Я говорю: дочь моя, моя собственная плоть и кровь.
Между твоей плотью и ее больше разницы, чем между черной амброй и слоновой костью; а между вашей кровью — больше, чем между красным вином и рейнвейном. Но скажи, что ты слышал: потерял Антонио корабль на море или нет?
Вот еще моя беда! Банкрот, мот, который едва смеет нос показать на Риальто; нищий, а привык таким щеголем расхаживать по рынку! Пусть попомнит о своем векселе! Он все называл меня ростовщиком — пусть попомнит о своем векселе! Он давал деньги в долг из христианского человеколюбия — пусть попомнит о своем векселе!
Ну, я уверен, если он и просрочит, не станешь же ты требовать его мяса: на что оно годится?

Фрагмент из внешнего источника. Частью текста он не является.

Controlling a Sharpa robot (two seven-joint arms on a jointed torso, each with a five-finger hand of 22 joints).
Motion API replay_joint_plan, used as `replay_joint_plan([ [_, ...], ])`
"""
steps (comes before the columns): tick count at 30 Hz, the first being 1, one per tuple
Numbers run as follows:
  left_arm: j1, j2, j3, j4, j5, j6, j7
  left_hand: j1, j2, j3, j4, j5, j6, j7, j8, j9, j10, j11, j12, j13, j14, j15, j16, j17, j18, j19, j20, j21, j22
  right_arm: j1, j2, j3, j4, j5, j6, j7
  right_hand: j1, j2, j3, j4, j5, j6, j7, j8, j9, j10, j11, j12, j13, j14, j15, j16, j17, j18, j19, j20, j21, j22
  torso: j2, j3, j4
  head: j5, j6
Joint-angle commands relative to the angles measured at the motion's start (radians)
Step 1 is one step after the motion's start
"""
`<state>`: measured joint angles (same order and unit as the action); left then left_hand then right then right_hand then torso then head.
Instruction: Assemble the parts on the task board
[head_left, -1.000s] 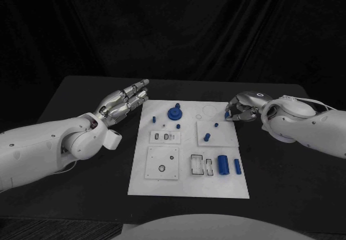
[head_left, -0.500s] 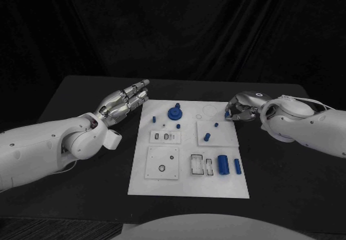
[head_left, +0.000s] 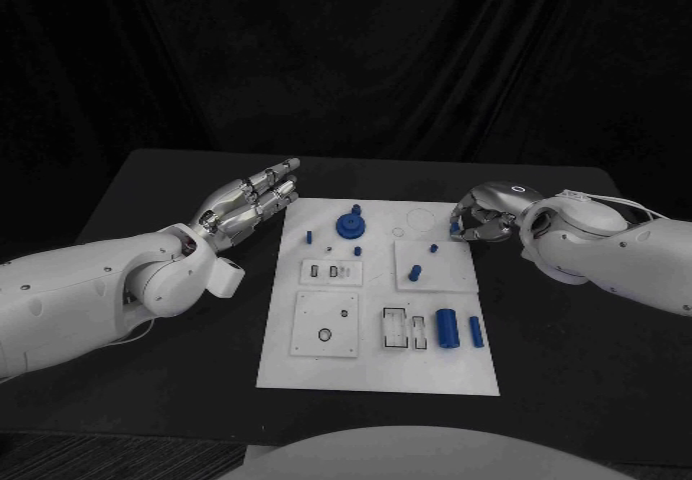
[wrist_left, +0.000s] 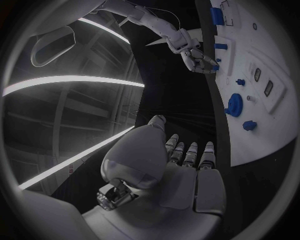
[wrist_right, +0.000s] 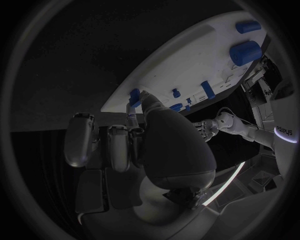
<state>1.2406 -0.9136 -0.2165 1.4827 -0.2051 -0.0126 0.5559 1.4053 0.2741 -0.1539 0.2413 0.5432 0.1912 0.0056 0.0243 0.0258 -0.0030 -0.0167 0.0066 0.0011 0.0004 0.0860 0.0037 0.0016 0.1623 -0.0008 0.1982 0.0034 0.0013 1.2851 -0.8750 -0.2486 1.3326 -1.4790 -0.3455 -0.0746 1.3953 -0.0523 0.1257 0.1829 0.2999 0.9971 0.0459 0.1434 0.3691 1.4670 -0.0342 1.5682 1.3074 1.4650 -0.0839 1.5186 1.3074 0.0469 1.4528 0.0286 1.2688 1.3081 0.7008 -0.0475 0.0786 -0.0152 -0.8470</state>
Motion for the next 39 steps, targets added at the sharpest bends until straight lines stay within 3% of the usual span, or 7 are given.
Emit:
replay_joint_plan([
  [1,-0.002,0.000,0.001,0.003,-0.001,0.013,0.011,0.007,0.001,0.002,-0.005,0.006,-0.006,0.000,0.002,0.001,0.003,0.007,-0.007,-0.001,0.000,0.005,-0.004,-0.002,0.016,0.001,0.004,-0.003,-0.001,-0.003,-0.002,0.000,0.005,-0.002,-0.043,0.013,0.010,0.010,0.005,-0.007,0.037,0.017,0.000,0.006,0.009,0.104,-0.005,0.003,0.263,0.090,-0.009,0.001,0.214,0.015,0.004,-0.008,0.005,0.181,-0.001,-0.0002,-0.0001,0.001,-0.001],
  [7,-0.002,-0.004,0.001,0.007,-0.001,0.011,0.009,0.007,0.001,0.003,-0.006,0.006,-0.005,0.000,0.002,0.001,0.003,0.009,-0.007,-0.001,0.000,0.005,-0.004,-0.002,0.016,0.001,0.005,-0.003,-0.001,0.000,-0.029,0.001,0.059,-0.003,-0.106,0.013,0.011,0.003,0.012,-0.013,0.097,0.040,0.007,0.012,0.017,0.104,-0.002,0.003,0.263,0.092,-0.009,0.005,0.217,0.012,0.010,-0.008,0.016,0.184,-0.005,-0.0023,0.0006,0.007,0.002],
  [13,-0.002,-0.008,0.001,0.009,-0.001,0.007,0.008,0.007,0.001,0.004,-0.006,0.006,-0.004,0.000,0.002,0.001,0.003,0.010,-0.007,-0.001,0.000,0.005,-0.004,-0.002,0.016,0.001,0.005,-0.003,-0.001,0.036,-0.060,0.002,0.161,-0.003,-0.131,0.001,0.006,0.002,0.011,-0.010,0.096,0.050,0.010,0.014,0.020,0.104,0.001,0.003,0.263,0.092,-0.007,0.004,0.217,0.013,0.010,-0.007,0.015,0.184,-0.004,-0.0023,0.0005,0.009,-0.001],
  [20,-0.002,-0.003,0.001,0.004,-0.001,0.007,0.009,0.006,0.000,0.004,-0.007,0.006,-0.004,0.000,0.003,0.001,0.003,0.011,-0.007,-0.001,0.000,0.005,-0.004,-0.002,0.016,0.001,0.006,-0.003,-0.001,0.071,-0.043,0.002,0.282,-0.003,-0.107,-0.024,0.010,0.003,0.017,-0.013,0.077,0.048,0.012,0.009,0.020,0.104,0.003,0.003,0.263,0.091,-0.004,0.003,0.216,0.014,0.008,-0.005,0.008,0.182,-0.004,-0.0024,-0.0005,0.010,0.004],
  [23,-0.002,-0.001,0.001,0.002,-0.001,0.009,0.010,0.006,0.000,0.004,-0.007,0.006,-0.004,0.000,0.003,0.001,0.003,0.012,-0.007,-0.001,0.000,0.005,-0.004,-0.002,0.016,0.001,0.006,-0.003,-0.001,0.072,-0.018,0.002,0.291,-0.003,-0.090,-0.027,0.012,0.004,0.019,-0.016,0.077,0.049,0.014,0.009,0.020,0.104,0.005,0.003,0.263,0.091,-0.004,0.002,0.215,0.015,0.007,-0.005,0.004,0.181,-0.003,-0.0011,-0.0026,0.008,0.006],
  [27,-0.002,0.004,0.001,0.003,-0.001,0.012,0.011,0.006,0.000,0.004,-0.007,0.006,-0.005,0.001,0.002,0.001,0.003,0.012,-0.007,-0.001,0.000,0.005,-0.004,-0.002,0.016,0.001,0.006,-0.003,-0.001,0.055,0.028,0.002,0.287,-0.003,-0.072,-0.023,0.019,0.006,0.026,-0.023,0.085,0.055,0.021,0.006,0.020,0.104,0.020,0.003,0.263,0.094,0.006,0.010,0.222,0.013,0.010,0.000,0.010,0.183,-0.003,-0.0005,0.0021,-0.003,0.008],
  [39,-0.003,0.017,0.001,0.008,-0.001,0.026,0.016,0.007,0.001,0.008,-0.010,0.007,-0.008,0.001,0.002,0.001,0.003,0.016,-0.007,-0.001,0.000,0.007,-0.004,-0.002,0.016,0.001,0.007,-0.003,-0.001,-0.003,0.176,0.002,0.211,-0.003,-0.003,-0.027,0.015,0.001,0.028,-0.028,0.077,0.054,0.031,-0.003,0.018,0.104,0.033,0.003,0.263,0.094,0.018,0.008,0.220,0.013,0.010,0.010,0.007,0.182,-0.001,0.0003,0.0009,-0.005,0.015],
])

Чтобы рыбу на него ловить! Пусть никто не насытится им, — оно насытит месть мою. Он меня опозорил, помешал мне заработать по крайней мере полмиллиона, насмехался над моими убытками, издевался над моими барышами, поносил мой народ, препятствовал моим делам, охлаждал моих друзей, разгорячал моих врагов; а какая у него для этого была причина? Та, что я жид. Да разве у жида нет глаз? Разве у жида нет рук, органов, членов тела, чувств, привязанностей, страстей? Разве не та же самая пища насыщает его, разве не то же оружие ранит его, разве он не подвержен тем же недугам, разве не те же лекарства исцеляют его, разве не согревают и не студят его те же лето и зима, как и христианина? Если нас уколоть — разве у нас не идет кровь? Если нас пощекотать — разве мы не смеемся? Если нас отравить — разве мы не умираем? А если нас оскорбляют — разве мы не должны мстить? Если мы во всем похожи на вас, то мы хотим походить и в этом. Если жид обидит христианина, что тому внушает его смирение? Месть! Если христианин обидит жида, каково должно быть его терпение по христианскому примеру? Тоже месть! Вы нас учите гнусности, — я ее исполню. Уж поверьте, что я превзойду своих учителей!